-- What is required --
Your answer should consist of the lines below that hold the word "target".

-- Data under study --
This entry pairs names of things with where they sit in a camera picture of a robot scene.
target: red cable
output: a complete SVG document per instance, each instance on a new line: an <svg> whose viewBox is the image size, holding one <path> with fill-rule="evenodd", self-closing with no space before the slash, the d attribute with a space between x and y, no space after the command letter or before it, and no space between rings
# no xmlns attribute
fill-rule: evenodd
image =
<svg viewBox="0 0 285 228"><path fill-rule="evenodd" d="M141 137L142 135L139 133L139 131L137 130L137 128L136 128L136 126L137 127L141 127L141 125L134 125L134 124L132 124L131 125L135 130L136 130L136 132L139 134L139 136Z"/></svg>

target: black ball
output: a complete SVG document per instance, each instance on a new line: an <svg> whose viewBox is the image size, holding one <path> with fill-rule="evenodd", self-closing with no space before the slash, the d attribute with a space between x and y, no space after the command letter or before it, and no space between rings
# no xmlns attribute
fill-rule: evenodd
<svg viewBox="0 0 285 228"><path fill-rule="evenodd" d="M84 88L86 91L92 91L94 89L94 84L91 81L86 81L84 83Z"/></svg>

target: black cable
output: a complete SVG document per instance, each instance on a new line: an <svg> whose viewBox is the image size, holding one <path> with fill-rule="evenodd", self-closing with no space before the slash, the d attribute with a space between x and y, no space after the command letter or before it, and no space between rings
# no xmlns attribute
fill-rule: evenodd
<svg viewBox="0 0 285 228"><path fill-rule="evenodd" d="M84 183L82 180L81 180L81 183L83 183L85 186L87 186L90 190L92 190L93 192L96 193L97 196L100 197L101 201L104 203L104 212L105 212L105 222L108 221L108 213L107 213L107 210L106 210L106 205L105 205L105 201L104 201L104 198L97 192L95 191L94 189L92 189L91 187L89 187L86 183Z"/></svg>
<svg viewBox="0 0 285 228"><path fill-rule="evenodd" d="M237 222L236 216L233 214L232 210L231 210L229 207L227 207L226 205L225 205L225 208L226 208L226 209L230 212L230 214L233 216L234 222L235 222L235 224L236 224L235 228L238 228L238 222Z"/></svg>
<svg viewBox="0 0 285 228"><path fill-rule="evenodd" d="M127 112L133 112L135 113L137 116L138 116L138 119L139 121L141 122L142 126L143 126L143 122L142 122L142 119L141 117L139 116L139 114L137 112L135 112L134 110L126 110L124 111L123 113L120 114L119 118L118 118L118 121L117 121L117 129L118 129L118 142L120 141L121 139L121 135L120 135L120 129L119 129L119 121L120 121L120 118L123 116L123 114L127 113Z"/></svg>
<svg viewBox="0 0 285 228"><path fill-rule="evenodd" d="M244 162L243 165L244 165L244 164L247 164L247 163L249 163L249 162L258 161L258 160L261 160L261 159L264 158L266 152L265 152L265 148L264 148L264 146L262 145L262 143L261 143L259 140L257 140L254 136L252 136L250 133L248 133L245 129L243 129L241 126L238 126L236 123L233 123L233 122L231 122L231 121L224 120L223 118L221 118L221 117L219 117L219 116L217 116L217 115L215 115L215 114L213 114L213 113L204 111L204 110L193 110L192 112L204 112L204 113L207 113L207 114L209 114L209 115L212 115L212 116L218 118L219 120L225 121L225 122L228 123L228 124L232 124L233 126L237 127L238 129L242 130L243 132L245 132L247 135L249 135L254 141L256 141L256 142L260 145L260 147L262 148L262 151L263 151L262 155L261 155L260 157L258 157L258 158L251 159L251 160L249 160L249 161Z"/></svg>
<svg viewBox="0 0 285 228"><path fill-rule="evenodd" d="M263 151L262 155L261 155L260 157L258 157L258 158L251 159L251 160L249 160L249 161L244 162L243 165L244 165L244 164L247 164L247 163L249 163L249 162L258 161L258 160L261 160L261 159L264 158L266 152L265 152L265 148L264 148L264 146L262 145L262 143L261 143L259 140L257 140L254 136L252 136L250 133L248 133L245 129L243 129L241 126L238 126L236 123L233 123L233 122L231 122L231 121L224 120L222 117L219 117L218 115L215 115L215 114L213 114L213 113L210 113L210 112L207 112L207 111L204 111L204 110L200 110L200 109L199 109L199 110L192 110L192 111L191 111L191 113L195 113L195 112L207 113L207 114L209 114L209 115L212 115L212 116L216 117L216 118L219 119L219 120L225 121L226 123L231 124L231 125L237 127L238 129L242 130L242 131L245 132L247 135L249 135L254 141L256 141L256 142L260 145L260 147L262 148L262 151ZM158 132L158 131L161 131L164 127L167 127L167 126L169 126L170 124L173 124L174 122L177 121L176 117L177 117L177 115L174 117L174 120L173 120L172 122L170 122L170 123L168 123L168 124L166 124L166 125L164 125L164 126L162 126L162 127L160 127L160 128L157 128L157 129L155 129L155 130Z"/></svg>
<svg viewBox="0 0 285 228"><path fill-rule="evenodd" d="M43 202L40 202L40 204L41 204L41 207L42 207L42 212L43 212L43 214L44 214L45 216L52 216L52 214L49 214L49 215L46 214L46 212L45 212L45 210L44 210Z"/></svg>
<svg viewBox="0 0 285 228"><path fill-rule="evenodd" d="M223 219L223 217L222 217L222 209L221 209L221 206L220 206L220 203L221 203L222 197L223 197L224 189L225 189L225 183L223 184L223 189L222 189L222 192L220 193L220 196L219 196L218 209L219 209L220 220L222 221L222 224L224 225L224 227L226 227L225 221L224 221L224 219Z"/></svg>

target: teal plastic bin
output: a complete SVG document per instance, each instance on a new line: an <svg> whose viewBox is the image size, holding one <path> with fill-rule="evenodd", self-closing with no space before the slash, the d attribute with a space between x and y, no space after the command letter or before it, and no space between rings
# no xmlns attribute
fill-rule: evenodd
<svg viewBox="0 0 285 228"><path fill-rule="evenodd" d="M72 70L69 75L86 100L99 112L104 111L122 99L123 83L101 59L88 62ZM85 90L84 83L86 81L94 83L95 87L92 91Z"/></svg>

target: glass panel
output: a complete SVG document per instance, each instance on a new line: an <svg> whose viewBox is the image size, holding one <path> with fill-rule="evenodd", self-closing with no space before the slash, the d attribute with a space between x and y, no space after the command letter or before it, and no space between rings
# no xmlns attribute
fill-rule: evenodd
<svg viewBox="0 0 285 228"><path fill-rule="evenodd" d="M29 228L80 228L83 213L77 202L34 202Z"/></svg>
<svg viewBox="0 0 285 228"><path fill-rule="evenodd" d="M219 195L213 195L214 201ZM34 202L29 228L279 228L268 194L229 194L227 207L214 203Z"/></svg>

-- Task result --
target: red cable
target: black ball
target: black cable
target: teal plastic bin
target: glass panel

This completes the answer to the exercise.